We are talking about saving for retirement. Back in the days of Defined Benefit Plans if you worked for a company for 25 or 30 years you were guaranteed a retirement payment of as much as half your ending salary, for life. When you combined this with Social Security, you were all set. Sadly, those days are gone.
Today everyone, especially younger people, must worry about their own retirement. If you wait until age 40 to begin serious saving you have a lot of catching up to do. We were reminded of this by a recent piece in The Wall Street Journal by Glenn Ruffenbach titled, “Young Adults, How to Start Building a Nest Egg for the Future.”
Five years ago, I was approached by the University of Vermont Grossman School of Business to initiate a new course titled Personal Finance and Investing. Nothing like this had ever been offered through the Business School, or at most universities for that matter. Art Wright, a partner in our office, and I have taught the course each semester since. It has consistently attracted the maximum 65 students per semester. Many students told us they previously had little knowledge of how saving or banking or credit cards or mortgages or car insurance worked. Other students told us, “My parents told me I had to take this course.”

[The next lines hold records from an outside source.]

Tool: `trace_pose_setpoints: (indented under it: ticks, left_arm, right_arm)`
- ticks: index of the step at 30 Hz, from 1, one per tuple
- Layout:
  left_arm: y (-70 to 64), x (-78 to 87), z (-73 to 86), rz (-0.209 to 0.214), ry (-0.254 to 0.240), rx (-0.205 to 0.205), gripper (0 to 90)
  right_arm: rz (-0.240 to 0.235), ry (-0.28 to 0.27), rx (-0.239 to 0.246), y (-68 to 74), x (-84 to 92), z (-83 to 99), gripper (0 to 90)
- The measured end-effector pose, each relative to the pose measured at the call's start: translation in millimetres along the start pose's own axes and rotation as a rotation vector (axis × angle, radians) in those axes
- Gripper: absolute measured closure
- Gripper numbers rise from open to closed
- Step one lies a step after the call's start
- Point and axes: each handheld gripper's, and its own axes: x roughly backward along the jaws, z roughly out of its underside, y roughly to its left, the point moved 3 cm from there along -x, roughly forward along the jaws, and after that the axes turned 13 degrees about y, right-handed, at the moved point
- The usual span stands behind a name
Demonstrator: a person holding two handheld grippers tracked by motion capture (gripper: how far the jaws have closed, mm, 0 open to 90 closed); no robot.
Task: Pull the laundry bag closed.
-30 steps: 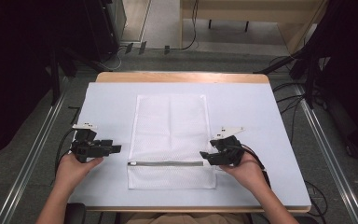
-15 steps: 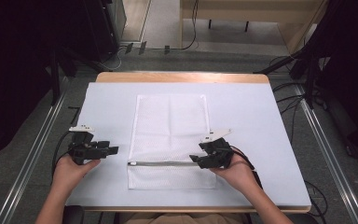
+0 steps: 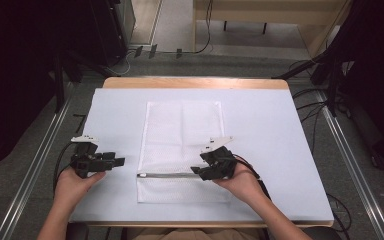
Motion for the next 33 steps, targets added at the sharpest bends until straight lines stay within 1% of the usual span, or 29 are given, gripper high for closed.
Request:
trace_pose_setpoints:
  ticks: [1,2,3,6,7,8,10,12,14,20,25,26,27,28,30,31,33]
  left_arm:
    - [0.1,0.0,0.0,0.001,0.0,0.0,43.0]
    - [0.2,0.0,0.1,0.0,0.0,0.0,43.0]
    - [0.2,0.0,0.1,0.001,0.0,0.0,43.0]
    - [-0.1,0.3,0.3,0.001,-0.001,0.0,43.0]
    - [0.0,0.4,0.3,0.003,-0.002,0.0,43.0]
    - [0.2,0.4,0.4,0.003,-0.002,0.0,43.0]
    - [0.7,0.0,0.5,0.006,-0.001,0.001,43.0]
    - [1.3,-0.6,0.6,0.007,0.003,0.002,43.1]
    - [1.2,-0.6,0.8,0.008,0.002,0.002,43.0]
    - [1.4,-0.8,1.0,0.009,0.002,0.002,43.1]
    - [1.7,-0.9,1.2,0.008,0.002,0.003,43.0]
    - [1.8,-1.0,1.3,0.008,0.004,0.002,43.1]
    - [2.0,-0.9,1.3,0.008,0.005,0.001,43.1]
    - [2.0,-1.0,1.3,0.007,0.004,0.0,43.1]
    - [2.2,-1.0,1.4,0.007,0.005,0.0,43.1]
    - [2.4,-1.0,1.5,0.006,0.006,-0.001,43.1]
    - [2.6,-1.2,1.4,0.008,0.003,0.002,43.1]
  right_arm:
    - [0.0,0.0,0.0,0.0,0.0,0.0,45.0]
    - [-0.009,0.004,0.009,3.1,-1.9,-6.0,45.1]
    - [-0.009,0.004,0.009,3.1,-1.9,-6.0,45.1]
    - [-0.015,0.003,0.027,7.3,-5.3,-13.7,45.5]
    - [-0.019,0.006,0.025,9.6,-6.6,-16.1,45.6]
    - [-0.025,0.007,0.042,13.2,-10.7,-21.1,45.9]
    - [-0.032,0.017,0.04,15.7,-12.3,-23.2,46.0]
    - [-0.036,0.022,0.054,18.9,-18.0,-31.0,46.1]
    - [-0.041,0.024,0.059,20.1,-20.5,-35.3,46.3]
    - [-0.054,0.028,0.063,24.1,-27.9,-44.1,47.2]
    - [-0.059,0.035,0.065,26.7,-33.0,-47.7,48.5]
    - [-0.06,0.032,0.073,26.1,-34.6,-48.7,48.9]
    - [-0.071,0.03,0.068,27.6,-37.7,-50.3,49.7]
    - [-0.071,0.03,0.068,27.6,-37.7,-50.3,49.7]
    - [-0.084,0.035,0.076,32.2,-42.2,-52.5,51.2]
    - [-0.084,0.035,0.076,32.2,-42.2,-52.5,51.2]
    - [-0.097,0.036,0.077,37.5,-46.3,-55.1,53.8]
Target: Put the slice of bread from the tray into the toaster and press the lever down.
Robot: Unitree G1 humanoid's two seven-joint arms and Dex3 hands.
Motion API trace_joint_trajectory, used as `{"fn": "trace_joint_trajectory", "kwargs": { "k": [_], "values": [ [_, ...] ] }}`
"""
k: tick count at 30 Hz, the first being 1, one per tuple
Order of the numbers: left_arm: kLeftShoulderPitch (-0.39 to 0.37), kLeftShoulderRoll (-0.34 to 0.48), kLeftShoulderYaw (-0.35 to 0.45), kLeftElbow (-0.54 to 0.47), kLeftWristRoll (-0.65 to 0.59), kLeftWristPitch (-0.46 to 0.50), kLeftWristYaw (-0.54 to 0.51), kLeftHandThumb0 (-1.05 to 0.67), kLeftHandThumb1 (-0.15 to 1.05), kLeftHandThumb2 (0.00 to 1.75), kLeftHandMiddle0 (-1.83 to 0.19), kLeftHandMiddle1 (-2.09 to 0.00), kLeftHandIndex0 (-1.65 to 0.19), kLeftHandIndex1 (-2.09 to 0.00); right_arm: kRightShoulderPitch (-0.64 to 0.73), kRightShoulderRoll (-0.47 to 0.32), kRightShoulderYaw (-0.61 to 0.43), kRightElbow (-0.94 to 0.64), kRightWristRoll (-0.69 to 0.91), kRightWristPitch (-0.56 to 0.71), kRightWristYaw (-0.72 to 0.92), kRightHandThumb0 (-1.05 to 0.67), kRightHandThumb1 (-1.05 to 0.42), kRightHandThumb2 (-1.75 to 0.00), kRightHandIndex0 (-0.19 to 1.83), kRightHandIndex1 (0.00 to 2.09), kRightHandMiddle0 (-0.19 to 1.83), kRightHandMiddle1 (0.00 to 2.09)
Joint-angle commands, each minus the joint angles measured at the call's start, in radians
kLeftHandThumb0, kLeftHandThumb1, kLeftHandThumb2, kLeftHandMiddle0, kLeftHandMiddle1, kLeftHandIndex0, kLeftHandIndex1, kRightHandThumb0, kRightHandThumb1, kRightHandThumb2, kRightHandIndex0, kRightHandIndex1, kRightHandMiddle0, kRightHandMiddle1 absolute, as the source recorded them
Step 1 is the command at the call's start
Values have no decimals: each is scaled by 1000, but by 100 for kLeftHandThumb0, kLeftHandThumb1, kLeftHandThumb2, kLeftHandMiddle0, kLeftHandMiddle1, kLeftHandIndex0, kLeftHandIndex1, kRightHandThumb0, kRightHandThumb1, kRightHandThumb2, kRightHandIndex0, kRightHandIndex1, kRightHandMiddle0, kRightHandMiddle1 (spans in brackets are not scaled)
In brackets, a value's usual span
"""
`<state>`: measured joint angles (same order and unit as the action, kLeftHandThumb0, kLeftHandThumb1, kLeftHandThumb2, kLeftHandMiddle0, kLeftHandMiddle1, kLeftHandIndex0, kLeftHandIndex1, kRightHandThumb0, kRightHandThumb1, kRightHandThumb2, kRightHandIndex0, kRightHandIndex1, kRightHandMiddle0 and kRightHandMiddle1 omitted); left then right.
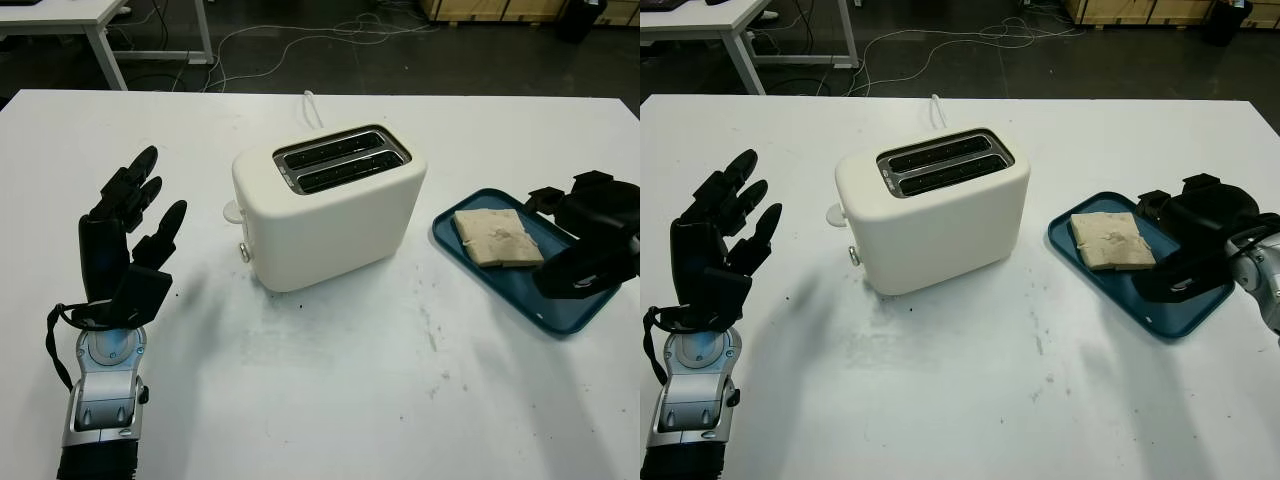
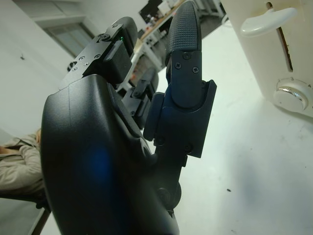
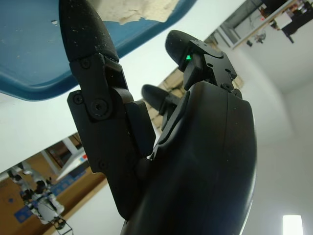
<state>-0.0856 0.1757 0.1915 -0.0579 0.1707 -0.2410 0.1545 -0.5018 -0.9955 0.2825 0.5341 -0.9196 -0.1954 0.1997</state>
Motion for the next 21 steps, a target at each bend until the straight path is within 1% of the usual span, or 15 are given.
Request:
{"fn": "trace_joint_trajectory", "kwargs": {
  "k": [1,5,8,11,13,15,17,21],
  "values": [
    [10,2,4,-9,-3,0,2,-68,92,27,-60,0,-50,0,5,3,15,25,-8,8,-24,-105,-92,-8,0,174,0,119],
    [10,3,5,-11,-3,5,2,-70,92,27,-61,-1,-50,0,-6,19,44,72,-7,-10,-55,-105,-92,-8,0,174,0,127],
    [10,-1,6,-14,-18,6,-4,-70,92,27,-60,0,-50,0,-13,26,66,86,-9,-7,-53,-105,-92,-10,0,175,0,138],
    [10,1,6,-13,-10,4,-1,-69,92,26,-60,0,-50,0,-16,27,76,89,0,-2,-46,-104,-92,-10,0,175,0,156],
    [9,1,6,-10,-16,1,-4,-69,92,27,-60,0,-50,0,-17,26,80,93,4,-7,-52,-104,-92,-10,0,175,0,160],
    [10,-1,6,-13,-21,7,-8,-70,92,26,-59,0,-49,0,-15,27,83,91,5,-4,-51,-103,-92,-10,0,175,0,169],
    [11,1,5,-14,-16,8,-7,-70,92,27,-59,0,-49,0,-15,30,85,92,6,0,-49,-102,-92,-10,0,175,0,173],
    [12,4,5,-17,-8,11,-5,-71,92,28,-60,0,-50,0,-20,43,100,117,-8,1,-74,-101,-92,-10,0,175,0,174]
  ]
}}
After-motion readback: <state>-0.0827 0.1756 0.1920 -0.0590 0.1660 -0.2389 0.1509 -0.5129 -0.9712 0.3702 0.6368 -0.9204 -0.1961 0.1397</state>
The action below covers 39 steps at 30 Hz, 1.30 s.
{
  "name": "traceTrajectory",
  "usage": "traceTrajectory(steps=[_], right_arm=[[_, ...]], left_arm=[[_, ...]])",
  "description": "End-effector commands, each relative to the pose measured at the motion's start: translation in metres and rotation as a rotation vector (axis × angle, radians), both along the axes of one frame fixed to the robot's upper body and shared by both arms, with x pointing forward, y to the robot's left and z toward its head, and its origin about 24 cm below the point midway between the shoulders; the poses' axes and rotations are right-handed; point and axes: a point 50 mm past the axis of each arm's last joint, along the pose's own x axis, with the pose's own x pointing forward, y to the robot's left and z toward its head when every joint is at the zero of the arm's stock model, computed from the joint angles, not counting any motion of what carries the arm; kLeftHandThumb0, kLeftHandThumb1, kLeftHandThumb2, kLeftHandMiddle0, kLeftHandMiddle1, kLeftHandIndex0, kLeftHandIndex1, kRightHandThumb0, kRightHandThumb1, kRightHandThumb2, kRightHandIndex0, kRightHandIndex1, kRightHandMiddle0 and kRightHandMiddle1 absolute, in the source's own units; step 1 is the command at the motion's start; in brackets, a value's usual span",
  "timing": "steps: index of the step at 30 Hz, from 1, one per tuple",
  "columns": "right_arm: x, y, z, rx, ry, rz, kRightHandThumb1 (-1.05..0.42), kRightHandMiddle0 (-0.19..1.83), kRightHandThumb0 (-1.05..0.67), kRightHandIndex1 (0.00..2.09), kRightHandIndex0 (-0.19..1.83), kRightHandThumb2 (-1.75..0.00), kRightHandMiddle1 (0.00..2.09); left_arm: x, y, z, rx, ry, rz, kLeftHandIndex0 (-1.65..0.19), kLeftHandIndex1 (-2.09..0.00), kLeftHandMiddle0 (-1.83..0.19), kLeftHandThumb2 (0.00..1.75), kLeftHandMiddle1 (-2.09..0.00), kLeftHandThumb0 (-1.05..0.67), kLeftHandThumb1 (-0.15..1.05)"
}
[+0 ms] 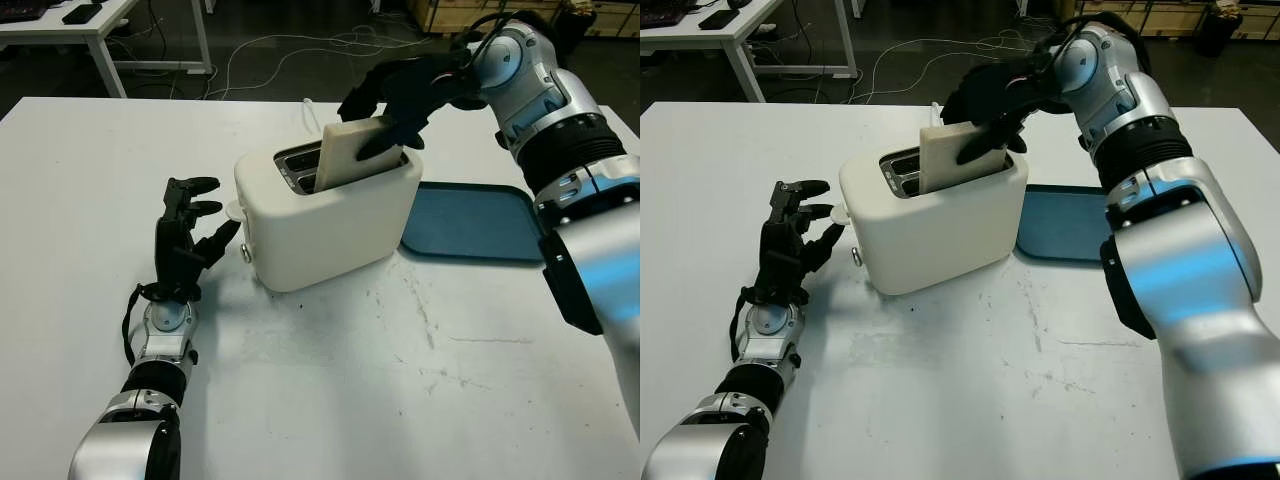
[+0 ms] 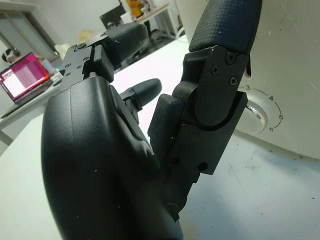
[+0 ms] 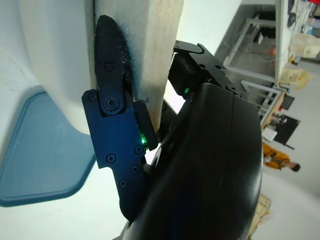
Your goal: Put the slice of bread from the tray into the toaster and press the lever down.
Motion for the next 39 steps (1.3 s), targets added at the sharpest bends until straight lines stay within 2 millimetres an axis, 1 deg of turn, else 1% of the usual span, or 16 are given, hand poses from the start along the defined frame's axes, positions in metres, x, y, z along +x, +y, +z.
traceTrajectory(steps=[1,2,4,6,7,12,16,18,22,26,28,30,33,35,38,39], right_arm=[[-0.002,0.000,0.001,-0.056,-0.025,0.037,-0.92,0.52,-0.93,1.36,0.23,-0.19,0.80],[-0.003,0.000,0.002,-0.068,-0.032,0.042,-0.92,0.57,-0.95,1.22,0.19,-0.18,0.56],[-0.003,0.000,0.002,-0.071,-0.043,0.044,-0.92,0.59,-0.94,1.07,0.07,-0.13,0.24],[-0.003,-0.001,0.002,-0.062,-0.067,0.042,-0.92,0.58,-0.94,1.09,0.02,-0.10,0.13],[-0.003,-0.001,0.003,-0.060,-0.079,0.041,-0.92,0.57,-0.95,1.01,0.01,-0.07,0.09],[-0.003,-0.003,0.006,-0.049,-0.145,0.040,-0.92,0.50,-0.95,0.66,0.00,-0.05,0.02],[-0.004,-0.006,0.009,-0.024,-0.193,0.033,-0.92,0.45,-0.96,0.50,0.00,-0.03,0.01],[-0.003,-0.008,0.011,0.013,-0.222,0.022,-0.91,0.45,-0.93,0.54,0.00,-0.02,0.01],[-0.005,-0.017,0.019,0.216,-0.378,-0.023,-0.89,0.55,-0.84,0.73,0.13,-0.01,0.04],[-0.013,-0.041,0.018,0.469,-0.608,-0.103,-0.89,0.72,-0.67,0.82,0.37,0.00,0.09],[-0.019,-0.059,0.007,0.586,-0.697,-0.163,-0.90,0.78,-0.60,0.72,0.51,0.00,0.09],[-0.024,-0.077,-0.012,0.676,-0.729,-0.245,-0.91,0.80,-0.54,0.52,0.64,0.00,0.05],[-0.035,-0.100,-0.053,0.781,-0.724,-0.387,-0.92,0.83,-0.51,0.40,0.81,-0.01,0.03],[-0.048,-0.111,-0.084,0.829,-0.710,-0.477,-0.92,0.84,-0.45,0.31,0.85,-0.01,0.02],[-0.070,-0.123,-0.130,0.888,-0.624,-0.612,-0.92,0.81,-0.42,0.21,0.91,-0.03,0.00],[-0.076,-0.126,-0.141,0.899,-0.599,-0.645,-0.92,0.79,-0.42,0.18,0.91,-0.05,0.00]], left_arm=[[0.004,-0.004,0.007,-0.001,-0.033,-0.010,0.00,-1.38,0.00,0.17,-1.50,-1.05,0.92],[0.004,-0.004,0.007,-0.003,-0.033,-0.011,0.00,-1.38,0.00,0.17,-1.50,-1.05,0.92],[0.004,-0.004,0.006,-0.006,-0.033,-0.014,0.00,-1.38,0.00,0.16,-1.50,-1.04,0.92],[0.004,-0.004,0.006,-0.005,-0.032,-0.013,0.00,-1.38,0.00,0.16,-1.50,-1.05,0.92],[0.004,-0.004,0.006,-0.003,-0.032,-0.012,0.00,-1.38,0.00,0.17,-1.50,-1.05,0.92],[0.003,-0.003,0.006,0.005,-0.033,-0.009,0.00,-1.38,0.00,0.18,-1.50,-1.05,0.92],[0.004,-0.004,0.006,0.004,-0.030,-0.008,0.00,-1.39,0.00,0.17,-1.51,-1.05,0.92],[0.004,-0.004,0.006,-0.002,-0.026,-0.010,0.00,-1.39,0.00,0.17,-1.51,-1.05,0.92],[0.004,-0.004,0.007,0.014,-0.032,-0.019,0.00,-1.38,0.00,0.17,-1.50,-1.05,0.92],[0.003,0.001,0.009,0.034,-0.042,-0.022,0.00,-1.34,0.00,0.18,-1.46,-1.04,0.92],[0.003,0.006,0.012,0.062,-0.051,-0.027,0.00,-1.29,0.00,0.18,-1.42,-1.03,0.92],[0.003,0.012,0.015,0.102,-0.060,-0.022,0.00,-1.25,0.00,0.18,-1.39,-1.04,0.92],[0.003,0.025,0.024,0.176,-0.092,-0.029,0.00,-1.21,0.00,0.17,-1.36,-1.01,0.92],[0.003,0.034,0.032,0.257,-0.112,-0.018,0.00,-1.18,0.00,0.18,-1.34,-1.00,0.92],[0.007,0.045,0.043,0.432,-0.124,0.022,0.00,-1.17,0.00,0.21,-1.38,-1.01,0.92],[0.008,0.047,0.046,0.492,-0.126,0.032,0.00,-1.15,0.00,0.25,-1.40,-1.02,0.92]])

Jonathan Clements was the Personal Finance columnist for The Wall Street Journal back in the 1990s. He once told me that there are only about 25 different topics involved in personal finance. The challenge after writing all 25 was to convince your editor that your next article was different! Clements is right that there are not that many different angles to personal finance but putting them into practice is the difficult thing.
We list here our condensed personal finance advice for younger people. The problem, as Pogo once said is, “we have met the enemy and he is us.” Try spending less than you earn, try salting away a reserve fund, and try investing (preferably in a 401(k) or IRA) 15% of your earnings. It’s difficult. It requires a ton of restraint and discipline. We are not good with the mantra, “I will save today so I will have more to spend 30 or 40 years from now.” “One-click Amazon” is just too tempting. But saving is what we must do.
Once you start saving, then investing is the next test. The stock market will always do what it has to to shake you out at market bottoms and get you wildly excited at market tops. Keeping your head while everyone around you is losing theirs is one of the biggest tests for investors. There will be sharp drops along the way, but if you stay the course, you will almost certainly come out ahead. Younger people should have most of their money in stocks. They have decades to recover from even the most severe drops. Closer to retirement consider blending in a higher percentage of stable assets like bonds. So, there you have it, our simple rules. Now it is up to you to do the hard part!